Samuel Agro

Student: Samuel Agro

Project: Synthesis of Hybrid Outer Membrane Vesicles for Drug Delivery through Cell Membranes

View: Research Poster (PDF)

Institution: Lehigh University

Major: Chemical and Biomolecular Engineering

Advisor: Angela Brown

Abstract

Development of resistance to antibiotics of some of the most common forms of bacteria has cost the United States $21-34 billion per year with an estimated additional 8 million days in the hospital [1]. Finding a solution to this problem is difficult, because the development of new therapeutics has slowed in recent years, and current antibiotics are overprescribed and misused. Therefore, we seek novel methods of delivery for existing drugs to sites of bacterial infection.
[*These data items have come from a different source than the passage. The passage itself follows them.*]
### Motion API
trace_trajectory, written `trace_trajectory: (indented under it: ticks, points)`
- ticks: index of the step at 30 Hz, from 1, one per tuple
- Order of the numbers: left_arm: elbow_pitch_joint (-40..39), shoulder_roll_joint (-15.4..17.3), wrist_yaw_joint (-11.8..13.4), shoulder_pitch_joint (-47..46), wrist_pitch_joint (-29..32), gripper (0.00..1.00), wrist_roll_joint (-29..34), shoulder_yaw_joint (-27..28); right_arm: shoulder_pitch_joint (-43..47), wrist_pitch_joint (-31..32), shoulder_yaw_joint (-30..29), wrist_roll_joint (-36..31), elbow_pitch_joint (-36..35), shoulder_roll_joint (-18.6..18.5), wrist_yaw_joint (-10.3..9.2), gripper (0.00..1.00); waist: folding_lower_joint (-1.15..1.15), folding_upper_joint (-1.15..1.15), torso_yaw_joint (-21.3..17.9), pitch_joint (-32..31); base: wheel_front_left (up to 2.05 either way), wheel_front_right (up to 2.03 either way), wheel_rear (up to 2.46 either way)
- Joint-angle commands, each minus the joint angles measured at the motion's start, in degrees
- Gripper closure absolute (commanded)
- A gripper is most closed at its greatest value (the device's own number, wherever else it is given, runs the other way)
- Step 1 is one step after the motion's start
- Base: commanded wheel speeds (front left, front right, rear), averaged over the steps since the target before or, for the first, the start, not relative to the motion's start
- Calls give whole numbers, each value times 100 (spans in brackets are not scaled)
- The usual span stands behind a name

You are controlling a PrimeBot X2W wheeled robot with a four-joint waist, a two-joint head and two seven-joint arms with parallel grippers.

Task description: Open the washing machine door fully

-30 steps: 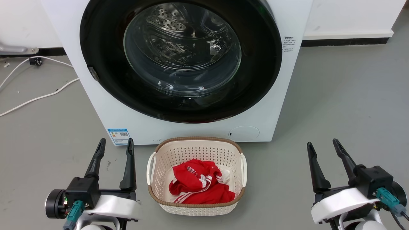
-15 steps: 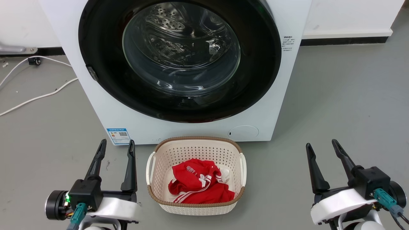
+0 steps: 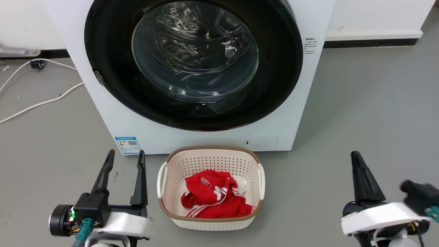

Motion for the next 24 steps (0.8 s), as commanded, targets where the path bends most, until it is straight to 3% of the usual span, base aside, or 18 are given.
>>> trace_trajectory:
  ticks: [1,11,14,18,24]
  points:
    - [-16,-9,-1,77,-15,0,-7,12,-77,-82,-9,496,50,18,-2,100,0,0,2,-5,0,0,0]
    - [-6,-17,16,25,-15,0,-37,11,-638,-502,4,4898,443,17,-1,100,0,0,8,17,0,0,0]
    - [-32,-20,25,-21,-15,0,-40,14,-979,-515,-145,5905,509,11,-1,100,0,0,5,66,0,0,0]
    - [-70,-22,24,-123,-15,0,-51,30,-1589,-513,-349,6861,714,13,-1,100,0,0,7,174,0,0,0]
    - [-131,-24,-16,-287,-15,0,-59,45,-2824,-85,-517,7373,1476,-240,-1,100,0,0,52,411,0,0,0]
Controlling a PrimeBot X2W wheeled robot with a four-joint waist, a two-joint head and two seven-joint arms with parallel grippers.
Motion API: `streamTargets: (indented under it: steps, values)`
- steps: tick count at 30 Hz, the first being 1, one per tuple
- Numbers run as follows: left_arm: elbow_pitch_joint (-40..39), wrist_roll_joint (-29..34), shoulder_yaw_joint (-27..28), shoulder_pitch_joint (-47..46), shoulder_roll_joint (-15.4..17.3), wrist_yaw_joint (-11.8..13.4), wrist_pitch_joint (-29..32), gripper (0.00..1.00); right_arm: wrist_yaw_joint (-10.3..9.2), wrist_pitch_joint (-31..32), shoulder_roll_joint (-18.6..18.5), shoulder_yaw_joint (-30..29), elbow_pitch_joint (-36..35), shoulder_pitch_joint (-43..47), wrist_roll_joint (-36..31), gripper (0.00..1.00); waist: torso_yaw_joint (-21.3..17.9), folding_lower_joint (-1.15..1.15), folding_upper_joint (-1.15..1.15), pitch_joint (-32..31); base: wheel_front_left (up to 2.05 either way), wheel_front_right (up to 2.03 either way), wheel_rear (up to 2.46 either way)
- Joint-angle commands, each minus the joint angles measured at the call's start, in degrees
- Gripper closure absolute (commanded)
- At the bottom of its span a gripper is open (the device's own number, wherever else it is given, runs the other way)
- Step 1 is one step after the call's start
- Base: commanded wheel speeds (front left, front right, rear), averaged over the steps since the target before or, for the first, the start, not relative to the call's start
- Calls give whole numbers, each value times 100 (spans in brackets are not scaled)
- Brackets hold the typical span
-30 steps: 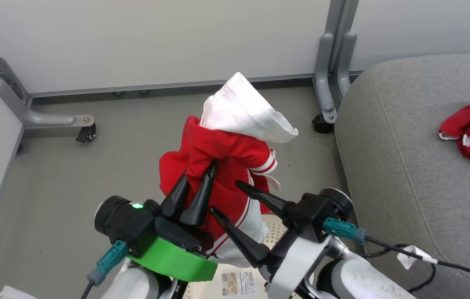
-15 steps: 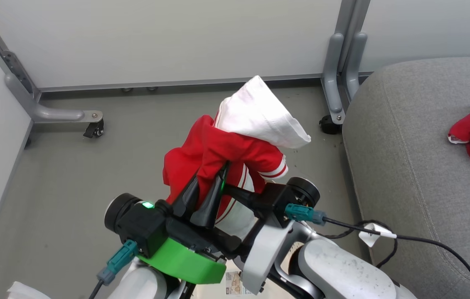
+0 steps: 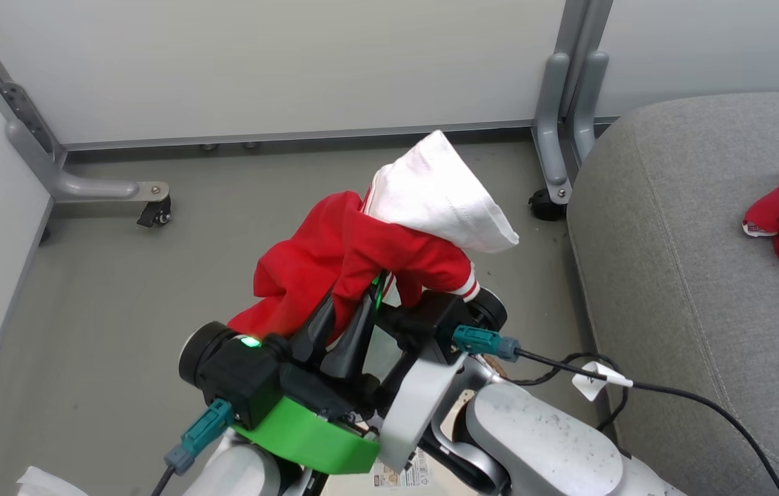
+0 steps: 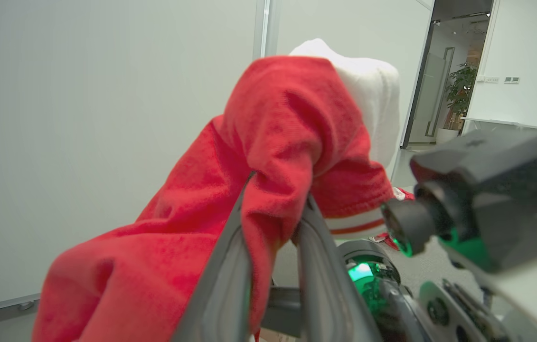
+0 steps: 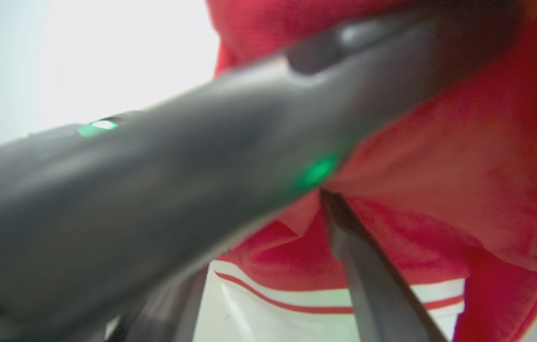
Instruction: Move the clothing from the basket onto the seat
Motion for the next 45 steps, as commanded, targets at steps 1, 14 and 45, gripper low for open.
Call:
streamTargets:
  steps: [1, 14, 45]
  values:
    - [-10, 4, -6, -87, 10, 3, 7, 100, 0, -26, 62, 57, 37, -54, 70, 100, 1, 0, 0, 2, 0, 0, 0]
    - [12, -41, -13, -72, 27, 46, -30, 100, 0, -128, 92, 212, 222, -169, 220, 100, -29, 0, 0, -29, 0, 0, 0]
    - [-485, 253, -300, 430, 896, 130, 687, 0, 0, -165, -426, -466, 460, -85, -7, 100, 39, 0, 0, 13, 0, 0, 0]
Outer membrane vesicles (OMVs) from Gram-negative bacteria are important carriers of endotoxins, genetic material, and other virulence factors. It has been shown that delivery of antibiotics to Pseudomonas aeruginosa cells via OMVs is as effective in reducing colony count and growth as treatment by free antibiotics [2], but the fact that OMVs are unstable at body temperature and replete with cellular artifacts makes them an imperfect vehicle for drug delivery. To overcome this issue, we have developed an approach to create liposome-OMVs (L-OMVs) by extruding OMVs from a hypervesiculating strain of Escherichia coli K12 with liposomes composed of 1-palmitoyl-2-oleoyl-sn-glycero-3-phosphocholine (POPC). Our results show that the antibiotic-laden L-OMVs are stable at body temperature over many days, and that the L-OMVs do not aggregate or disintegrate over the same time frame. Future experiments will monitor the delivery of antibiotics to the pathogenic P. aeruginosa cells using fluorescent dye. We expect that L-OMVs could improve the delivery and efficacy of antibiotics, providing a well-needed tool in the fight against resistance.

[1] U.S. Department of Health and Human Services, CDC. (2019).
[2] Kadurugamuwa, J. L. & Beveridge, T. J. J. Bacteriol. (1996).